H0: There is no significant difference in quantity between different states

HA: There is a significant difference in quantity between different states.

Significance level: 0.05, Power level: 0.8, Minimum Effect Size: 0.3.

# Since we are finding a relationship between continuous and categorical column, we need to write an anova test
result_statevsquantity <- aov(Quantity ~ State, data = df)
summary(result_statevsquantity)
##               Df Sum Sq Mean Sq F value Pr(>F)
## State         48    219   4.556    0.92  0.631
## Residuals   9945  49258   4.953

Since the probability or p value is 0.631 i.e greater than 0.05, we fail to reject the null hypothesis.

effect_size <- 0.3 
sample_size <- nrow(df) 

# Load the pwr package
library(pwr)

# Performing power analysis for ANOVA
power_analysis <- pwr.anova.test(k = 49,
                                  f = effect_size,
                                  sig.level = 0.05,
                                  n = sample_size)

# Printing the power analysis results
power_analysis
## 
##      Balanced one-way analysis of variance power calculation 
## 
##               k = 49
##               n = 9994
##               f = 0.3
##       sig.level = 0.05
##           power = 1
## 
## NOTE: n is number in each group

Since power is 1 the statistical test has a very high probability of correctly rejecting a false null hypothesis. I

Hypotheis 2:

Null Hypothesis (H0): There is no significant interaction effect between “State” and “Category”

Alternative Hypothesis (HA): There is a significant interaction effect between “State” and “Category”

Significance level: 0.05, Power level: 0.8, Minimum Effect Size: 0.3.

state_vs_category <- chisq.test(table(df$State, df$Category))
## Warning in chisq.test(table(df$State, df$Category)): Chi-squared approximation
## may be incorrect
state_vs_category
## 
##  Pearson's Chi-squared test
## 
## data:  table(df$State, df$Category)
## X-squared = 102.86, df = 96, p-value = 0.2974

Since the probability or p value is 0.2974 i.e greater than 0.05, we fail to reject the null hypothesis.

Reasons for choosing alpha level, power and effect size:

Alpha Level (Significance Level): 0.05. The standard alpha level is often set at 0.05, indicating a 5% chance of rejecting the null hypothesis when it is true. This is a common and widely accepted level in statistical testing.

Power Level: 0.80. A power level of 0.80 is commonly used, indicating an 80% chance of detecting a true effect if it exists. This balance between alpha and power is often considered a reasonable compromise in statistical testing.

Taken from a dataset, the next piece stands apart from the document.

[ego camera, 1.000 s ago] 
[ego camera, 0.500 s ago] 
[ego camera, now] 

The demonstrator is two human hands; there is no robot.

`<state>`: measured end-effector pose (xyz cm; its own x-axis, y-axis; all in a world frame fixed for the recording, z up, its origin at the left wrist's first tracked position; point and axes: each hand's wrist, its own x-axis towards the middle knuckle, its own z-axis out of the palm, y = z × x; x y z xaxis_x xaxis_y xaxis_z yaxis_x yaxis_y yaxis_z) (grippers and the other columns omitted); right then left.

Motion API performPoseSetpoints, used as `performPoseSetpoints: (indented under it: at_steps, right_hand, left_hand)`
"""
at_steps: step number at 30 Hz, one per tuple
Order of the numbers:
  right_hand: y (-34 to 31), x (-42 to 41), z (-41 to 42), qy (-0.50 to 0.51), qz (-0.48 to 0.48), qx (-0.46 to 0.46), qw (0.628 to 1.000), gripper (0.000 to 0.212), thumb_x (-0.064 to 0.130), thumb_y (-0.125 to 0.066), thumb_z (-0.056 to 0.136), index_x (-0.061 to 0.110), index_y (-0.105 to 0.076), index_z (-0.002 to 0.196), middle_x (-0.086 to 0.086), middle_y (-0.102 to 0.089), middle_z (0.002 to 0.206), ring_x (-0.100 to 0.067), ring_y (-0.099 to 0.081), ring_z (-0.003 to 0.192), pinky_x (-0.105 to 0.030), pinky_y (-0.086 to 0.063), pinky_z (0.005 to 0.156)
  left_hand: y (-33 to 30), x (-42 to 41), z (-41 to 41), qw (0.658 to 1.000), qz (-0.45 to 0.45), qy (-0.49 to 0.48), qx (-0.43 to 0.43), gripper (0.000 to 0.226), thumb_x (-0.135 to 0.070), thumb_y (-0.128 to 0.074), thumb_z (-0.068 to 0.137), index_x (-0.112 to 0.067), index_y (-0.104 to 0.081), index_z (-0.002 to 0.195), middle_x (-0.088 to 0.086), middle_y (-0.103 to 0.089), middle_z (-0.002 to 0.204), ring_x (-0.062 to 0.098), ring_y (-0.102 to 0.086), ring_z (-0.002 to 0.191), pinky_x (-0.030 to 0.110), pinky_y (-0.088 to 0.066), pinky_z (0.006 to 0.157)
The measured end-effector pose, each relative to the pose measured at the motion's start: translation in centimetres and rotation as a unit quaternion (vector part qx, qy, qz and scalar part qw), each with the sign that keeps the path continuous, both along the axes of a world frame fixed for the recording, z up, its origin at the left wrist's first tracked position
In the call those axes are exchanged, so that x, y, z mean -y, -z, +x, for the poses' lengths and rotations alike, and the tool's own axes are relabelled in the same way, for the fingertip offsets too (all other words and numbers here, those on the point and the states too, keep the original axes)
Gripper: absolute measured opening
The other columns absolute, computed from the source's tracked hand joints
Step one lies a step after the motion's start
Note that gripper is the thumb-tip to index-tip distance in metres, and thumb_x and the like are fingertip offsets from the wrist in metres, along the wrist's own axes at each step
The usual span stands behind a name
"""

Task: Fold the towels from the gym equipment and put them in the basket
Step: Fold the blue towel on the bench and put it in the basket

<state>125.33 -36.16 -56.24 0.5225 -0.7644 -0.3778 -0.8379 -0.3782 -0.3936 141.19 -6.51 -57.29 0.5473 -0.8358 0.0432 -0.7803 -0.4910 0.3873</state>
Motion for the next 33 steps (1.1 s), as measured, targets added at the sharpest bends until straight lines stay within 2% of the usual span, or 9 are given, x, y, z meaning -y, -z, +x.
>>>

Minimum Effect Size: 0.3. The effect size represents the practical significance of the result. Choosing a minimum effect size of 0.3 means you are interested in detecting a moderate effect. This value may be determined based on domain knowledge or previous research.

We can perform pearson neymann test

# Creating a contingency table
contingency_table <- table(df$State, df$Segment)

# Performing the chi-square test
chi_square_result <- chisq.test(contingency_table)
## Warning in chisq.test(contingency_table): Chi-squared approximation may be
## incorrect
# Checking if the chi-square test was successful
if (chi_square_result$p.value > 0) {
  # Extract observed and expected frequencies
  observed_freq <- chi_square_result$observed
  expected_freq <- chi_square_result$expected

  # Calculating the likelihood ratio test statistic
  likelihood_ratio_statistic <- 2 * sum(observed_freq * log(observed_freq / expected_freq))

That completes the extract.